How To Make The Echo Show Suck Less

How To Make The Echo Show Suck Less

About 18 months ago, I turned my apartment into a smart home. For the most part, it’s great: Instead of arguing with my wife about who is going to get up and turn off the hall light, we just ask Echo to do it. But there are a few wrinkles. For one, if you touch the physical hall light switch for 5 seconds, it resets and thinks that it’s an aroma therapy diffuser and then won’t turn back into a light switch for a couple of weeks. But mostly, it’s that having the Echo Show means having a billboard in the kitchen and bedroom, and it’s the worst.

What is the Echo Show?

The Echo Show comes in several different sizes, and was billed as being a device like the Echo Dot, but with a screen so you can watch recipe videos and Amazon Prime, as well as display photos. That sounds great, mostly. But the problem that I have with it is that you can only set it as a photo frame for three hours before it goes back to being a digital billboard in your home.

I don’t know anyone who wants a digital billboard in their home.

Why is the Echo Show currently bad?

Image: Alice Clarke

Right now the 15” Echo Show in my kitchen is cycling through screens suggesting that I ask Alexa what the fact of the day is, showing me three Amazon deals I would never want to buy, making other suggestions for ways I could interact with Alexa including that I make a pork salad (I don’t eat pork), and asking me to vote in a poll on how I, an Australian in Australia, celebrate Martin Luther King Day. The other day, it asked me to vote in a poll on my favourite out of Chris Evans and Chris Pratt, not even including one of the good Chrisses.

The small Echo Show in the bedroom is doing the same, but also begging me to turn on calendar notifications.
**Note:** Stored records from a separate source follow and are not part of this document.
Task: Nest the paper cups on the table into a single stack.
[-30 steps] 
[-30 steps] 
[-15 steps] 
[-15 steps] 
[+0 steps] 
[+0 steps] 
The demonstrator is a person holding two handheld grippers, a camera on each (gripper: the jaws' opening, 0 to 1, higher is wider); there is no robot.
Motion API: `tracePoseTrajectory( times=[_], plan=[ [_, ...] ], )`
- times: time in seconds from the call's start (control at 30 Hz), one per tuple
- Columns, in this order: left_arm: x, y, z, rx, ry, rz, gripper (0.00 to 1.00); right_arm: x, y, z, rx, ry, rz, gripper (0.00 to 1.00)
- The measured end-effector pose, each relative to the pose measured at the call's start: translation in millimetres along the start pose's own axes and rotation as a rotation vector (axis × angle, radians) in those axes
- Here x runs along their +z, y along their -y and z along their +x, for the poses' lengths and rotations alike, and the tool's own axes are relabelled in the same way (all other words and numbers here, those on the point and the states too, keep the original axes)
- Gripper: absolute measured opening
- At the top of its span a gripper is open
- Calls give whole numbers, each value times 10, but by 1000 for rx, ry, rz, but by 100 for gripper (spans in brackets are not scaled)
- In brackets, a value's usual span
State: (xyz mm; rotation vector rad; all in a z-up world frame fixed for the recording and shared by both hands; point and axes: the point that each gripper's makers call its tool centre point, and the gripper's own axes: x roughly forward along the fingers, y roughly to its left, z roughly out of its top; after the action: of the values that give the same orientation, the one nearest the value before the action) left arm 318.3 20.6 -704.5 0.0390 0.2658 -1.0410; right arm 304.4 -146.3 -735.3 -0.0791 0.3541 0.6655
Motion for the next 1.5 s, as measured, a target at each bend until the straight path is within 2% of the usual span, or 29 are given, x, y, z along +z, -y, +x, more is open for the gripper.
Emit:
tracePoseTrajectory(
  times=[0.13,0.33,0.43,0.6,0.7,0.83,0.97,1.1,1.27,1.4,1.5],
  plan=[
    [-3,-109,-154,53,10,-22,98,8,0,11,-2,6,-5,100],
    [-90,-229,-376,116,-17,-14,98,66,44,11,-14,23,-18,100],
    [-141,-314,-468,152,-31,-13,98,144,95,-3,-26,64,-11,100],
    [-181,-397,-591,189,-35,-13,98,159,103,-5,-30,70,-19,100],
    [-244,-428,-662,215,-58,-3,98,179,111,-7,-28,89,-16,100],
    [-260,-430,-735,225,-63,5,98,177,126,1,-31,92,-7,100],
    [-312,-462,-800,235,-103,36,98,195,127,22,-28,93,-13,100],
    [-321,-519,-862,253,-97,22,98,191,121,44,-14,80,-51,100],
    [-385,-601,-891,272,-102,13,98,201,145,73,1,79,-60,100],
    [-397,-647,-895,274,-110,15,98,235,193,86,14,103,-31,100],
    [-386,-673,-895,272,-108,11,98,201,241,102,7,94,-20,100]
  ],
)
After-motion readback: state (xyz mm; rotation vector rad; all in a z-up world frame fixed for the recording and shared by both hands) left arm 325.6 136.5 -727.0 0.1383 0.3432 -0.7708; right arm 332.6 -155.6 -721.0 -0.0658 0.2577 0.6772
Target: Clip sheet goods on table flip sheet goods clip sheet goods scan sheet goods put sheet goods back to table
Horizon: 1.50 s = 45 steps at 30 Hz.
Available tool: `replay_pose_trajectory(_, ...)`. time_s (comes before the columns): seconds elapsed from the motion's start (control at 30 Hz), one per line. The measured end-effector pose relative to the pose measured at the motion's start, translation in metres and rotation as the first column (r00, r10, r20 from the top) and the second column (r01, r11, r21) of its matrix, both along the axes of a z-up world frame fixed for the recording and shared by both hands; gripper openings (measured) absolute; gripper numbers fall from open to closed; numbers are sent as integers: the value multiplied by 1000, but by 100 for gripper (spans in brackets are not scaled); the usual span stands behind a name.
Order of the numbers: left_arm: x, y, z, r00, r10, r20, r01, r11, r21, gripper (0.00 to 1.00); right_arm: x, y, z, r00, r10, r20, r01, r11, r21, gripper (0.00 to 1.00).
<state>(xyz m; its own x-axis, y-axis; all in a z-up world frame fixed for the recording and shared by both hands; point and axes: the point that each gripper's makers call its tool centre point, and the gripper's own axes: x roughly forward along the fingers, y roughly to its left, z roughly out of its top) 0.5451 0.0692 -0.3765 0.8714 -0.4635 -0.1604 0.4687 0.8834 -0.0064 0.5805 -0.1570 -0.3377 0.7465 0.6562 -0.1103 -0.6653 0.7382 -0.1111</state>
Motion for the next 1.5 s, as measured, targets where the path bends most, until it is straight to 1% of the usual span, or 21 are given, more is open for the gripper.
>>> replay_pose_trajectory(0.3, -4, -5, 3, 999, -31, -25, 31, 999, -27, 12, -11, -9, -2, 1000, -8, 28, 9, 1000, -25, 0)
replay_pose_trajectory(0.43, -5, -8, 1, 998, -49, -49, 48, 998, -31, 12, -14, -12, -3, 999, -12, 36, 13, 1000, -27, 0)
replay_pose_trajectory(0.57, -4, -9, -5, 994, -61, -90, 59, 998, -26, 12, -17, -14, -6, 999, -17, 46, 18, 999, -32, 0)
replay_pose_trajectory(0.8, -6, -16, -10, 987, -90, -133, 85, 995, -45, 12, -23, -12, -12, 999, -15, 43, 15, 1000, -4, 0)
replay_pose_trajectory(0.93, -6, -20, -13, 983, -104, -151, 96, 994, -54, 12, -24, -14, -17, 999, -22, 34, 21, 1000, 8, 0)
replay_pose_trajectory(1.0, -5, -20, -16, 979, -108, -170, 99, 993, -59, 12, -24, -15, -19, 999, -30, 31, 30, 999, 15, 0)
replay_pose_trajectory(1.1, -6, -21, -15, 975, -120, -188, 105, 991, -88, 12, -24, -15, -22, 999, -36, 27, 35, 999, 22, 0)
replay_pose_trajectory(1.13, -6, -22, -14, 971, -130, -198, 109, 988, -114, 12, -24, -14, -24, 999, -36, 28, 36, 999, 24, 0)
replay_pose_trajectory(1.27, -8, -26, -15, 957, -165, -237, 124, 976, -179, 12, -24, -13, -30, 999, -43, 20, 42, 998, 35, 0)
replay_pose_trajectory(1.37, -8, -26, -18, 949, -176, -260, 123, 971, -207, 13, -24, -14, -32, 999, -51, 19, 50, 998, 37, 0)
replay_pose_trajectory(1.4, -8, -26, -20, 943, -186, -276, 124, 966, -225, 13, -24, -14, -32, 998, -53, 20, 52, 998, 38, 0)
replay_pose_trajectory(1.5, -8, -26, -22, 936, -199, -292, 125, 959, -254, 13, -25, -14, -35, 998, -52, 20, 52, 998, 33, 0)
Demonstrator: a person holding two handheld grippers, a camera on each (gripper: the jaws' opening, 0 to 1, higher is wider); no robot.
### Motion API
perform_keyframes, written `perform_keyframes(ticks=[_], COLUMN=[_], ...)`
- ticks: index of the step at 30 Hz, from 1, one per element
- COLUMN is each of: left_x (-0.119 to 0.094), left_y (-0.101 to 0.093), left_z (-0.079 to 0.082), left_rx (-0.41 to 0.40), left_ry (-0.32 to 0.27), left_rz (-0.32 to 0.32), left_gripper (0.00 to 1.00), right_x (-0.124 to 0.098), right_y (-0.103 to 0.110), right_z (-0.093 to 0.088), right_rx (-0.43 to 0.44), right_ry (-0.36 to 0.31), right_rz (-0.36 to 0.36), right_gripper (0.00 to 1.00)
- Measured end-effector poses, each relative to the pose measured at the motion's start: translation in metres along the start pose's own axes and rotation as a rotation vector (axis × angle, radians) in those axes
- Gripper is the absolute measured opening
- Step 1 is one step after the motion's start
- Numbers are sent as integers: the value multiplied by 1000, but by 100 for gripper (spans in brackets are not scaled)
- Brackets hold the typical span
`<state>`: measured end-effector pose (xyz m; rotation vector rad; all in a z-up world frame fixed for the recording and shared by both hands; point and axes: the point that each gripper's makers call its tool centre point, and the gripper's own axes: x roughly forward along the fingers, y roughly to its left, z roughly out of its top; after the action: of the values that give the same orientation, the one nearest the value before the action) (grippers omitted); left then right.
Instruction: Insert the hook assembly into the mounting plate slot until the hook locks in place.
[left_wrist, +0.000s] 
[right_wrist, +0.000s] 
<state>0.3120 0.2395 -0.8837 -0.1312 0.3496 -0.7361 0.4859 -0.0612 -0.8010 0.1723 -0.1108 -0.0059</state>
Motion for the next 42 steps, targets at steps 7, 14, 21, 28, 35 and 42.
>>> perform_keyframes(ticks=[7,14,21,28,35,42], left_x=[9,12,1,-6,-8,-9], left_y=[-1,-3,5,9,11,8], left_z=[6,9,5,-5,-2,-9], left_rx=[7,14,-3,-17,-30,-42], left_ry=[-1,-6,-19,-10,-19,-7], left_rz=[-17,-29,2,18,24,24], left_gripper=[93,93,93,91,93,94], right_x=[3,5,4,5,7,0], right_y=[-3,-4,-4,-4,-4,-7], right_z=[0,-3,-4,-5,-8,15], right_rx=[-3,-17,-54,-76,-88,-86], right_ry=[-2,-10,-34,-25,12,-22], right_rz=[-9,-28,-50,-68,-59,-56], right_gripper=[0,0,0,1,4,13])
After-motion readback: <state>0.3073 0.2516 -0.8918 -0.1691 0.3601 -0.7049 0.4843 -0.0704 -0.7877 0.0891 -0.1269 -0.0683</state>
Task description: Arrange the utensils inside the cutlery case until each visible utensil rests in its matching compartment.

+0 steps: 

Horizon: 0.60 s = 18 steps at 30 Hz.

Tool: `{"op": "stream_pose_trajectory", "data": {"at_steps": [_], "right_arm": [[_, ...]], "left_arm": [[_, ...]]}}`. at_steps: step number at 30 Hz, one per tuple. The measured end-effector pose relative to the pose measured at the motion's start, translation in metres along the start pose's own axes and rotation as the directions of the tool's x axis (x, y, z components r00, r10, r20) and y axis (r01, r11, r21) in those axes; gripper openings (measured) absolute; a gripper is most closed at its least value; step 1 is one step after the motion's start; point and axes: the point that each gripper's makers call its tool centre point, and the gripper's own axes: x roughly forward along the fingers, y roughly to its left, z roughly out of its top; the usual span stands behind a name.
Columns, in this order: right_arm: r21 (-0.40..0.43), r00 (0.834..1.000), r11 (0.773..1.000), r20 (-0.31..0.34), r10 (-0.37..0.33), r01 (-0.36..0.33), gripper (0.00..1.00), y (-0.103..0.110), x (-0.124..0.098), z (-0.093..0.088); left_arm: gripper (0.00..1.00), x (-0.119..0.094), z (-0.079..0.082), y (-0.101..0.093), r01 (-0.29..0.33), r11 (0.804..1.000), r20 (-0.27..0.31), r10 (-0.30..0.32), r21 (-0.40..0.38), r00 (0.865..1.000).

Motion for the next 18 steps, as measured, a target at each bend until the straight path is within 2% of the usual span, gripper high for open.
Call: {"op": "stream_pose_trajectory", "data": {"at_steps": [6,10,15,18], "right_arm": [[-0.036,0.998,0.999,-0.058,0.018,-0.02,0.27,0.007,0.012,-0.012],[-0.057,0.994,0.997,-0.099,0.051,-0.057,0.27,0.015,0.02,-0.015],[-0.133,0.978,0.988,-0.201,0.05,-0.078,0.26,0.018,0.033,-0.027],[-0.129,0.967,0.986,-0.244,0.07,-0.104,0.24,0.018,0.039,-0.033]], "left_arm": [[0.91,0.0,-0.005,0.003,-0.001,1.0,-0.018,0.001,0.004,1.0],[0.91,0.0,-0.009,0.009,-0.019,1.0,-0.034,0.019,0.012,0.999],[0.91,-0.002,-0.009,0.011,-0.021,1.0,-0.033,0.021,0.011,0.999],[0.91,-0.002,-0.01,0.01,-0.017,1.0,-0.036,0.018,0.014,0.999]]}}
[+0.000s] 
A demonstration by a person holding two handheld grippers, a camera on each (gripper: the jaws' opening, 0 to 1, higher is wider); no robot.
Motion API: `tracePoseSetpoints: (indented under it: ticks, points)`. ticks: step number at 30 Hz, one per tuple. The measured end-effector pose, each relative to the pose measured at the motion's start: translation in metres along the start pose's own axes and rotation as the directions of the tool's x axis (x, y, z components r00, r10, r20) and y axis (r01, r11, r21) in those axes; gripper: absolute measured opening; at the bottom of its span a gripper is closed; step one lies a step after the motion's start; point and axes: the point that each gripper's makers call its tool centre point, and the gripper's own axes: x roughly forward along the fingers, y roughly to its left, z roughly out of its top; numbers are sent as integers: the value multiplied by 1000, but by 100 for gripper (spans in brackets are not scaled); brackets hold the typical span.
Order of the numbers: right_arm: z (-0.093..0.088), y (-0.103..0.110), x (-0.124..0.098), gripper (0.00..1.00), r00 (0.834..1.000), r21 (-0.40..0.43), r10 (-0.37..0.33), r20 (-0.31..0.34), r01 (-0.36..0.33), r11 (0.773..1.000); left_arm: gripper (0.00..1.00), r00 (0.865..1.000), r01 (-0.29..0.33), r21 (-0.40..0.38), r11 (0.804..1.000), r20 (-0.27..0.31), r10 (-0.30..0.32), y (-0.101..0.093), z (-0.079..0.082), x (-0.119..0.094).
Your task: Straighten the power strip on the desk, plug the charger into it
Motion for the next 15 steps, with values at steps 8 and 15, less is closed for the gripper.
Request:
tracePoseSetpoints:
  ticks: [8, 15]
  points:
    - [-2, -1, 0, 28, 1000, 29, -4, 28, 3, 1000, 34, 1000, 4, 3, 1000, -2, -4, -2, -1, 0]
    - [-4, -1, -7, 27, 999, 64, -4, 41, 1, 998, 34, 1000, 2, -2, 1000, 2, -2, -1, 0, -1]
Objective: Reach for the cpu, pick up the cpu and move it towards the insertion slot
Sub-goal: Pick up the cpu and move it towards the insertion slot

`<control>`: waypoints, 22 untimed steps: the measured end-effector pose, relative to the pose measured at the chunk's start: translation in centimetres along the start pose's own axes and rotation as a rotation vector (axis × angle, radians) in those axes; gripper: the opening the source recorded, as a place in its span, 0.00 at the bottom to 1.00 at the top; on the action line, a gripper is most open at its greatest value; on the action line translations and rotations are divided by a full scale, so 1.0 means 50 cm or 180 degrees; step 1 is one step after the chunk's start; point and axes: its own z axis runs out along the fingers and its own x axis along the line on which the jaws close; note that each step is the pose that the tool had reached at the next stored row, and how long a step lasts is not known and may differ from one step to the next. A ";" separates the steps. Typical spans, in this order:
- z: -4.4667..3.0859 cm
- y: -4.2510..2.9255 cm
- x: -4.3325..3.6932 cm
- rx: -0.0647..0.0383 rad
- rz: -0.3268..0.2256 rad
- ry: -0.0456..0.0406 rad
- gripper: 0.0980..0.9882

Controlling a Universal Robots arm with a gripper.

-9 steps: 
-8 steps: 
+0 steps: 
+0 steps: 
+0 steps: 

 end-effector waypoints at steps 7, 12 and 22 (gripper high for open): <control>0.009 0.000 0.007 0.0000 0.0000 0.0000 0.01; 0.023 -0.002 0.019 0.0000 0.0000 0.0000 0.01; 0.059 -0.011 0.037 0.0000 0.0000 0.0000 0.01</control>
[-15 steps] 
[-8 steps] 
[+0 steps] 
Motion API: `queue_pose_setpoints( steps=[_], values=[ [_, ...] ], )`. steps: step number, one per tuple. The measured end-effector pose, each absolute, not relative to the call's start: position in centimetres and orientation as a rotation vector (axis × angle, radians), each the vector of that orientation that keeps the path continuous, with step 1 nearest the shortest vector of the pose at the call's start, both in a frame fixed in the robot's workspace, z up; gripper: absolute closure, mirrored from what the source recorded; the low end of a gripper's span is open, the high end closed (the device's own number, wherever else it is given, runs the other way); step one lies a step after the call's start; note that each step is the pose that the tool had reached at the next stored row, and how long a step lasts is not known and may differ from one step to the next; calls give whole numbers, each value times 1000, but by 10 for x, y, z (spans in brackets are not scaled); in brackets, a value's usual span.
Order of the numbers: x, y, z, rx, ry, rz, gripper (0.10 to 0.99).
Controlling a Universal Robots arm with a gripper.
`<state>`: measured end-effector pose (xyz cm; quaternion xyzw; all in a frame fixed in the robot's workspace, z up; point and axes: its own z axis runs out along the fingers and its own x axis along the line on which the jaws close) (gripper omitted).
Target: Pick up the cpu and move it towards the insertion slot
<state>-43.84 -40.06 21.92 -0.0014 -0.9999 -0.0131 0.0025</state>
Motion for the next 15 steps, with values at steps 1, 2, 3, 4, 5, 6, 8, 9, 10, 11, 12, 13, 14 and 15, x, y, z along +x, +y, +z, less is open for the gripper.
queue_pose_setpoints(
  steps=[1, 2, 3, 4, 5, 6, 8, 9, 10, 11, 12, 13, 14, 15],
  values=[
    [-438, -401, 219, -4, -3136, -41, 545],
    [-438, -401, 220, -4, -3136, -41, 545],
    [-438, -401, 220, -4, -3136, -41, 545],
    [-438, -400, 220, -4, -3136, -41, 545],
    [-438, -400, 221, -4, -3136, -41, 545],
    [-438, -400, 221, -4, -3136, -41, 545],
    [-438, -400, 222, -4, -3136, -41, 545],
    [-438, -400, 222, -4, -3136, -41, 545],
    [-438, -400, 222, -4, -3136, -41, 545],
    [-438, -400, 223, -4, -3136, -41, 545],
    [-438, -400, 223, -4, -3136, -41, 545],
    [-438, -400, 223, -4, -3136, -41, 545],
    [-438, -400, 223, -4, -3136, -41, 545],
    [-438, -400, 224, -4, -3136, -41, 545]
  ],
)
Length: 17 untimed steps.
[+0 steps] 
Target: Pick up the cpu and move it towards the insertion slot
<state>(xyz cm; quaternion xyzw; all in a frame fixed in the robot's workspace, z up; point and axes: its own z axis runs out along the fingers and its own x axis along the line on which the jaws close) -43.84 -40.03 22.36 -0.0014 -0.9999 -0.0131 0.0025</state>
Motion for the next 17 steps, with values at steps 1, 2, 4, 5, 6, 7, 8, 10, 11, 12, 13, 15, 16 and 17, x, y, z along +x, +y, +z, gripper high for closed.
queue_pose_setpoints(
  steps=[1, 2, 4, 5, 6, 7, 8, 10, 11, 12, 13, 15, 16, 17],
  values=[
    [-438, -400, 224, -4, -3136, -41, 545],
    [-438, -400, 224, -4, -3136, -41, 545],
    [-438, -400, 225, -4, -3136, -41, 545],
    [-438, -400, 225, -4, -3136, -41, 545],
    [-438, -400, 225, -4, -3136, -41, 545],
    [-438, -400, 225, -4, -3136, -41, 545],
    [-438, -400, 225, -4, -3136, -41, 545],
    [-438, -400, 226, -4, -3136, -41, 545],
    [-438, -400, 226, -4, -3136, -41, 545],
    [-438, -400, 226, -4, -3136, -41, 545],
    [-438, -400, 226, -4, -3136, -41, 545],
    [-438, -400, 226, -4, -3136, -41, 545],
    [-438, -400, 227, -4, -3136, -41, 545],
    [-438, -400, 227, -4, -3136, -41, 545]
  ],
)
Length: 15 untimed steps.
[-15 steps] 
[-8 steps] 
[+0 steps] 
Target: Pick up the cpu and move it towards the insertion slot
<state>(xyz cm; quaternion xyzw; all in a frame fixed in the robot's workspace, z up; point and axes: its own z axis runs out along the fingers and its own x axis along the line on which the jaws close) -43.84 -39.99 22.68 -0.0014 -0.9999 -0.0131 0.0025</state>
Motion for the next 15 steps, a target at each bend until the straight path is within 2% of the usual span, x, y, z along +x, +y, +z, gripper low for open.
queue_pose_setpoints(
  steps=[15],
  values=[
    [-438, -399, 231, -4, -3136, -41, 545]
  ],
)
I’m not telling Amazon what’s in my calendar.

There is no way to escape the ads. It seems like these Echo Show devices exist purely to show you ads, mostly for a product you have already purchased, rather than do anything you’d actually like them to do.

The only way I escaped the ads was once a software update went awry, and for two months the Echo Show in the kitchen thought that it was nighttime and was stuck on the photo frame. It wouldn’t do anything else, but it was a worthy trade.

I did try turning off everything other than photos in the Settings Home Content menu, but that seems to reset itself every week or two and it goes back to being a billboard.

You can try this, too, by going to settings, Home Content, and then just turning off everything you’re not interested in. And then keep doing that every time it resets.

Is Amazon doing anything to fix this?

Last year Amazon announced an Echo Show 8 device that can be used as “primarily” a digital photo frame! Yay!

Except you had to pay a monthly subscription free to get the device you had already paid for to show you photos you’d taken.

Which is somehow worse.

This is not the way.

My guess is that Amazon has done it this way because they want to be able to say that people choose to have the digital billboard, rather than a photo frame, and have stats that look like people with the option of having a digital photo frame still chose to have the ads only. But that might just be me being cynical.

To be fair, though, being able to turn everything else off in settings is new since I got my Echo Show, and that’s a really good change that they should be applauded for.

How should Amazon make the Echo Show suck less?

Let people fully customise their experience on a device they have paid for and put up in their own home. Chances are, if they have bought an Echo screen, they want to use Alexa and are Amazon customers in some way. I’m not sure what Amazon thinks they’re going to gain out of annoying people until they get rid of their devices, but I hope it’s not working for them. (Well, given Alexa is losing unimaginable amounts of money, it does not seem like it’s working for them.)

You don’t even have to get rid of all the ads (though I would really, really prefer it if they did), if that’s something they’re really attached to. But what if only one in ten slides was an ad for something the person might actually be interested in, like an Amazon Prime TV show they’d like. Or maybe show 20 pictures the person uploaded, and then one frame of their shopping list to remind them to buy eggs when they go to Aldi, or something.

Or allow users to put other kinds of content on there. What if there were games? Or you could create your own polls to share with family members rather than just dealing with whatever nonsense Amazon wants you to engage with?

Or, what if the screen was just off when you weren’t engaging with it? That could be fun. Could we try that?

Tech-wise, I’d also make the speakers better. Physically, I’d allow for more aesthetically-pleasing frame options.

But, really, as it stands now I wouldn’t recommend anyone buy themselves a digital Amazon billboard, unless Amazon was paying them for the wall space. Amazon needs to make the Echo Show more like a digital photo frame, or something else people actually want in their homes.